> [ASSIGNED TASK]:
Go through the lines below. Copy those with "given".

=== DATASET RECORDS ===

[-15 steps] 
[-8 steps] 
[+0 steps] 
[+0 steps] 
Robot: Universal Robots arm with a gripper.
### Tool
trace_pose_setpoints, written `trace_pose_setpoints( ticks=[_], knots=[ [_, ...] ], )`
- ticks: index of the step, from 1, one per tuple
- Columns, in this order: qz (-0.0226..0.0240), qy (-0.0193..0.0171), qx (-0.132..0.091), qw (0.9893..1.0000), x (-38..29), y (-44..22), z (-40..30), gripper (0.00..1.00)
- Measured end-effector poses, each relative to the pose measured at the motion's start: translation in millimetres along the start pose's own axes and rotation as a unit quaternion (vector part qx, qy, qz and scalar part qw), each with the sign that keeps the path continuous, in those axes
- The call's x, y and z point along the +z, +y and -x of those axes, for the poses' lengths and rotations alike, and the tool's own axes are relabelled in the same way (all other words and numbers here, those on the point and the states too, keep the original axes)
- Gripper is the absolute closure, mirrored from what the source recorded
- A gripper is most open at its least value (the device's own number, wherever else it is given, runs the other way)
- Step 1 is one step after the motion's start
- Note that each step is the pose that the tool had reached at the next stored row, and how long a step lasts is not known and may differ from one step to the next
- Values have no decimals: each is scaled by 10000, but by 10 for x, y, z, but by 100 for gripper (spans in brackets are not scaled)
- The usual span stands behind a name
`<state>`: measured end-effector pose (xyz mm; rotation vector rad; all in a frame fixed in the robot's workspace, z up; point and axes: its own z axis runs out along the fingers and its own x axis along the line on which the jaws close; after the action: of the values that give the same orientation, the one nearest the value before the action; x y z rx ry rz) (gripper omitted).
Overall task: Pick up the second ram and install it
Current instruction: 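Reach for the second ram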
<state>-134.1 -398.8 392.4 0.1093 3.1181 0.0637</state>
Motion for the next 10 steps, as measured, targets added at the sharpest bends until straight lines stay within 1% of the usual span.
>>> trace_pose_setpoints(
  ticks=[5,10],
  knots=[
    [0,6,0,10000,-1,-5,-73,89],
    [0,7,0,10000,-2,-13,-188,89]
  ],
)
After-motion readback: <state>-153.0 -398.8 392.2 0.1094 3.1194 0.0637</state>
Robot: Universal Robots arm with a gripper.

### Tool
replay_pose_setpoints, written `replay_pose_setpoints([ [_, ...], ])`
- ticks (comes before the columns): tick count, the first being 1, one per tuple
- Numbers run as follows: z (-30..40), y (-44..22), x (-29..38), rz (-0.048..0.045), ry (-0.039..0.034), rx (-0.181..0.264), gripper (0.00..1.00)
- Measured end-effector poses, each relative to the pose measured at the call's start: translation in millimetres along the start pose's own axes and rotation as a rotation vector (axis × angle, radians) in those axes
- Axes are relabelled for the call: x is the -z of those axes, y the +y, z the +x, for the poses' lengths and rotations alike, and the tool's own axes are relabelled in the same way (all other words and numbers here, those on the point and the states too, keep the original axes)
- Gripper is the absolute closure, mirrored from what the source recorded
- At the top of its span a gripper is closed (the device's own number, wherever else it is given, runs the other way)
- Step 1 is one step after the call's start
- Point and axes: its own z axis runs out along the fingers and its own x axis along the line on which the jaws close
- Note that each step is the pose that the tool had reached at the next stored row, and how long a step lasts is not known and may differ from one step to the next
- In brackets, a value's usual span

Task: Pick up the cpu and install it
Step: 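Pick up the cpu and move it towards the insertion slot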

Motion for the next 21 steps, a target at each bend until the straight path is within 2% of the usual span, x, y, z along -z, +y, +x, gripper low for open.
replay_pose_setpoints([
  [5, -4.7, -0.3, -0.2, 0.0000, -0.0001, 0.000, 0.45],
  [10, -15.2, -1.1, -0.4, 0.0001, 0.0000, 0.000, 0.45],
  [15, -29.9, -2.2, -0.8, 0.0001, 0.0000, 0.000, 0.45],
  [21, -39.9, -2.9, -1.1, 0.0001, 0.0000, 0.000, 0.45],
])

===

> [THE ANSWER]:
- A gripper is most open at its least value (the device's own number, wherever else it is given, runs the other way)
- At the top of its span a gripper is closed (the device's own number, wherever else it is given, runs the other way)

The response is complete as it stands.